__What you will do__. Exact repetition of the data is the whole task.

***** Exercise inputs *****

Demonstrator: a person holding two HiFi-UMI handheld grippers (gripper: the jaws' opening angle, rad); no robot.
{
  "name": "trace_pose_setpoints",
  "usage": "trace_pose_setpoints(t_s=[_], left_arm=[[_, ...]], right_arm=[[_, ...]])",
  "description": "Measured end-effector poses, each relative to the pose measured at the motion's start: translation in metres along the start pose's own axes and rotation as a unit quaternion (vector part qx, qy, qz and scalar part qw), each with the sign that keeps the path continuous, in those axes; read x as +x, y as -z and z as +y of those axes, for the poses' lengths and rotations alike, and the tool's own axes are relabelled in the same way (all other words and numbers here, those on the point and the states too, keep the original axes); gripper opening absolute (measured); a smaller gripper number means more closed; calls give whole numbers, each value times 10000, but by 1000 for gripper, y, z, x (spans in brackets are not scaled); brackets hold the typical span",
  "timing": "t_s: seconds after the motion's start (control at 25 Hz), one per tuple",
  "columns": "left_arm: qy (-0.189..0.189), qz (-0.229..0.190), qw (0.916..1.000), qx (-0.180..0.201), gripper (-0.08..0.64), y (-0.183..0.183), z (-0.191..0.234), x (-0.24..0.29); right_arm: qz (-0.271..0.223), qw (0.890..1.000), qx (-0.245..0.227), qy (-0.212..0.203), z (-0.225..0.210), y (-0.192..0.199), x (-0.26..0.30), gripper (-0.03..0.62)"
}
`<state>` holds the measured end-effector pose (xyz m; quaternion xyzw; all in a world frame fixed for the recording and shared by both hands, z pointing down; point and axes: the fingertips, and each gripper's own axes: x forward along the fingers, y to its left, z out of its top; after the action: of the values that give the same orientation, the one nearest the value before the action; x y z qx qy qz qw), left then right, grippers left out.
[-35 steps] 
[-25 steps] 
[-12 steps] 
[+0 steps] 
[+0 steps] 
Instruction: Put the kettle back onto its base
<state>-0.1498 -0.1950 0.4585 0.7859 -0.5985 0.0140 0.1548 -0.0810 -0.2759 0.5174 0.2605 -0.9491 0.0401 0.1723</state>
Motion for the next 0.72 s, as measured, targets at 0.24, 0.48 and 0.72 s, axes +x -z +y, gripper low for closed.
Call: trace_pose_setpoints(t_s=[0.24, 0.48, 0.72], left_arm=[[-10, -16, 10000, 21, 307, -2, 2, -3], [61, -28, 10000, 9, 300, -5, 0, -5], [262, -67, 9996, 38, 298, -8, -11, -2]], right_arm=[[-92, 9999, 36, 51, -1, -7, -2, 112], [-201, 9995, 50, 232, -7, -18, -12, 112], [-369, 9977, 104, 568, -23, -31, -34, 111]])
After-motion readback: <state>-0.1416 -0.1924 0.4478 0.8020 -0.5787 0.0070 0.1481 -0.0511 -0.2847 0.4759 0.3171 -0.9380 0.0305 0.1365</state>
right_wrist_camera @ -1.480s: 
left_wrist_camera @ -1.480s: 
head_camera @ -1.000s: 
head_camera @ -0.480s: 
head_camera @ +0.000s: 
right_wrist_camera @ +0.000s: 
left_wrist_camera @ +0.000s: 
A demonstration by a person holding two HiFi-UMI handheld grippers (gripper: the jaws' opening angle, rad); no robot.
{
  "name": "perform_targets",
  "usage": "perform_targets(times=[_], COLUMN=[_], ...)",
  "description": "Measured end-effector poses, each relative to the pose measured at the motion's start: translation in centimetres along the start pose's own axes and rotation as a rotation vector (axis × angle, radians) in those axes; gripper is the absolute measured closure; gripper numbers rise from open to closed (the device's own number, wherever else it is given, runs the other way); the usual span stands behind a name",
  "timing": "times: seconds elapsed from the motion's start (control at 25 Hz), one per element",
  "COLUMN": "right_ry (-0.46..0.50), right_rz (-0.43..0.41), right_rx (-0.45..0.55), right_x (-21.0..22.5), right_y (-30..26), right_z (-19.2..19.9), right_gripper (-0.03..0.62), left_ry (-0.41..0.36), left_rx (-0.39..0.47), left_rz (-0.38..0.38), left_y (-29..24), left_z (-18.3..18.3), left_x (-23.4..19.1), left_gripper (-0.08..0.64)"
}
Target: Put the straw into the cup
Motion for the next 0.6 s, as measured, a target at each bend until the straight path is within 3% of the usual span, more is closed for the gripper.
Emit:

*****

__Result of the exercise__.
Demonstrator: a person holding two HiFi-UMI handheld grippers (gripper: the jaws' opening angle, rad); no robot.
{
  "name": "trace_pose_setpoints",
  "usage": "trace_pose_setpoints(t_s=[_], left_arm=[[_, ...]], right_arm=[[_, ...]])",
  "description": "Measured end-effector poses, each relative to the pose measured at the motion's start: translation in metres along the start pose's own axes and rotation as a unit quaternion (vector part qx, qy, qz and scalar part qw), each with the sign that keeps the path continuous, in those axes; read x as +x, y as -z and z as +y of those axes, for the poses' lengths and rotations alike, and the tool's own axes are relabelled in the same way (all other words and numbers here, those on the point and the states too, keep the original axes); gripper opening absolute (measured); a smaller gripper number means more closed; calls give whole numbers, each value times 10000, but by 1000 for gripper, y, z, x (spans in brackets are not scaled); brackets hold the typical span",
  "timing": "t_s: seconds after the motion's start (control at 25 Hz), one per tuple",
  "columns": "left_arm: qy (-0.189..0.189), qz (-0.229..0.190), qw (0.916..1.000), qx (-0.180..0.201), gripper (-0.08..0.64), y (-0.183..0.183), z (-0.191..0.234), x (-0.24..0.29); right_arm: qz (-0.271..0.223), qw (0.890..1.000), qx (-0.245..0.227), qy (-0.212..0.203), z (-0.225..0.210), y (-0.192..0.199), x (-0.26..0.30), gripper (-0.03..0.62)"
}
`<state>` holds the measured end-effector pose (xyz m; quaternion xyzw; all in a world frame fixed for the recording and shared by both hands, z pointing down; point and axes: the fingertips, and each gripper's own axes: x forward along the fingers, y to its left, z out of its top; after the action: of the values that give the same orientation, the one nearest the value before the action; x y z qx qy qz qw), left then right, grippers left out.
[-35 steps] 
[-25 steps] 
[-12 steps] 
[+0 steps] 
[+0 steps] 
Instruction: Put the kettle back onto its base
<state>-0.1498 -0.1950 0.4585 0.7859 -0.5985 0.0140 0.1548 -0.0810 -0.2759 0.5174 0.2605 -0.9491 0.0401 0.1723</state>
Motion for the next 0.72 s, as measured, targets at 0.24, 0.48 and 0.72 s, axes +x -z +y, gripper low for closed.
Call: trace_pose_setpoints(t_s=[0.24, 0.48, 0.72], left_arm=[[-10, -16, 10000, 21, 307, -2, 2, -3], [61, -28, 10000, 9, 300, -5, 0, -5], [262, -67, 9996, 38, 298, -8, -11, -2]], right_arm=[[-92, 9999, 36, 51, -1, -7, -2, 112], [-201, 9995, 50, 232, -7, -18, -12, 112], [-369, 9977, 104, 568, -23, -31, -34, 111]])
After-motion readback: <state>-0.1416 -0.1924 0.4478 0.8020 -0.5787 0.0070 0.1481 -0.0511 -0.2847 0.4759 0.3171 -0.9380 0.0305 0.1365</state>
right_wrist_camera @ -1.480s: 
left_wrist_camera @ -1.480s: 
head_camera @ -1.000s: 
head_camera @ -0.480s: 
head_camera @ +0.000s: 
right_wrist_camera @ +0.000s: 
left_wrist_camera @ +0.000s: 
A demonstration by a person holding two HiFi-UMI handheld grippers (gripper: the jaws' opening angle, rad); no robot.
{
  "name": "perform_targets",
  "usage": "perform_targets(times=[_], COLUMN=[_], ...)",
  "description": "Measured end-effector poses, each relative to the pose measured at the motion's start: translation in centimetres along the start pose's own axes and rotation as a rotation vector (axis × angle, radians) in those axes; gripper is the absolute measured closure; gripper numbers rise from open to closed (the device's own number, wherever else it is given, runs the other way); the usual span stands behind a name",
  "timing": "times: seconds elapsed from the motion's start (control at 25 Hz), one per element",
  "COLUMN": "right_ry (-0.46..0.50), right_rz (-0.43..0.41), right_rx (-0.45..0.55), right_x (-21.0..22.5), right_y (-30..26), right_z (-19.2..19.9), right_gripper (-0.03..0.62), left_ry (-0.41..0.36), left_rx (-0.39..0.47), left_rz (-0.38..0.38), left_y (-29..24), left_z (-18.3..18.3), left_x (-23.4..19.1), left_gripper (-0.08..0.64)"
}
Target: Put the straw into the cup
Motion for the next 0.6 s, as measured, a target at each bend until the straight path is within 3% of the usual span, more is closed for the gripper.
Emit:

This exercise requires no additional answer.